Machine Learning challenges’ to overcome

Although Machine Learning is part of what many call the “fourth industrial revolution” together with Artificial Intelligence and Big Data, it certainly has limitations that delay the arrival of the greatly anticipated functional and automatic assistants.

The first problem is the huge amount of data generated by the systems. This data is stored on servers that are not only expensive but also require proper maintenance which results hard in many places so not every company can afford them.

Additionally, migrating the information to Big Data requires local processes and technology that many companies are yet to implement.

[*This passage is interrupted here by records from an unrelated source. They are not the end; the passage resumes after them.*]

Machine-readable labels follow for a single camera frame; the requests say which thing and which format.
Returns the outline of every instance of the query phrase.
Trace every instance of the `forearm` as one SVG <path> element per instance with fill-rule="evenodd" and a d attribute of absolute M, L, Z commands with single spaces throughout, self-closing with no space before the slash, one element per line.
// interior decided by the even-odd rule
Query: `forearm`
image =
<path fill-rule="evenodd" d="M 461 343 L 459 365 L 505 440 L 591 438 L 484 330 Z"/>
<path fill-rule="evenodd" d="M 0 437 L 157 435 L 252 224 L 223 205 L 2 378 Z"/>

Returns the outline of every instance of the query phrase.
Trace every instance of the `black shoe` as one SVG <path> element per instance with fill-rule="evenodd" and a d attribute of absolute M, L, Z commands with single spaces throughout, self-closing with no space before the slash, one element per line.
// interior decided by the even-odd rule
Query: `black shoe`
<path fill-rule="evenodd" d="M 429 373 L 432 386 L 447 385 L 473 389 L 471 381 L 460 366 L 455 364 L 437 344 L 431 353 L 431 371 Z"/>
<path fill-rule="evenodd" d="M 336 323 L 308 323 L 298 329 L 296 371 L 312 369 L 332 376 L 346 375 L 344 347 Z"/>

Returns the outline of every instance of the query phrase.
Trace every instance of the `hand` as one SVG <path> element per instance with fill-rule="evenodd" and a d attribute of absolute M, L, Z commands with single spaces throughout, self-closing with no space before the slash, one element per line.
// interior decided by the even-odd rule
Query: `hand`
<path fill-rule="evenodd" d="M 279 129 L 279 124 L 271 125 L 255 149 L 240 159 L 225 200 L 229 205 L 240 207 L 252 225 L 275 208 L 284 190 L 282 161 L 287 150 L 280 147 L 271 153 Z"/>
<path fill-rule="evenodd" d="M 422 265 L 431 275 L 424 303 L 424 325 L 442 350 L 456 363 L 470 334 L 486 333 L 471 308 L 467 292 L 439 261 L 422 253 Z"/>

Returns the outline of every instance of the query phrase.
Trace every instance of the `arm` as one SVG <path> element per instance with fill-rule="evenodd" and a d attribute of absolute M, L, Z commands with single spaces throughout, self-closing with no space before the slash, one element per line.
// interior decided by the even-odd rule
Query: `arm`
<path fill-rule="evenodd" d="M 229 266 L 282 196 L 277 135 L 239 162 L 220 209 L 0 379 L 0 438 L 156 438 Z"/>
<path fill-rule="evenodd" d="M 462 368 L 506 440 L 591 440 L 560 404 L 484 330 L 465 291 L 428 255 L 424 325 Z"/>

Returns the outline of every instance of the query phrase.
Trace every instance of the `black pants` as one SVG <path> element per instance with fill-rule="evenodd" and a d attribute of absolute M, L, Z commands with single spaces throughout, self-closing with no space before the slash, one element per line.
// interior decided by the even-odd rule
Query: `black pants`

Representing with math the objectives and models desired of Machine Learning. The algorithms to predict specific answers and in turn generate adequate solutions are highly complex. In many occasions, the codes created by mathematicians and engineers are still not efficient enough and need improving to process the number of variables required to make answers adjusted to reality.

Another challenge is the results’ compression. On occasions, the algorithms and personnel in charge of decoding and interpreting the data, fail to do so properly; there are times when even after finding an answer, there is no way to determine why did that particular solution work or how was it achieved due to the growing intricacy and complexity of the nets and potential solutions. All of this increase proportionally with the capacity to multitask and processing of the machines.

In any case, even though the dreamt of Machine Learning is very far from its top potential, the companies are betting strongly on developing the necessary technology. That companies like Microsoft, Netflix, and Amazon invest huge amounts of money to develop Machine Learning is no coincidence at all. Nowadays, Machine Learning and Artificial Intelligence are slowly becoming an integral part in sectors as bank, security, medicine, pharmaceutics, and health to mention some.

Although many of its possibilities seem distant, at the end it is undeniable that the limits for the technology are also unknown and there is plenty of room for future development.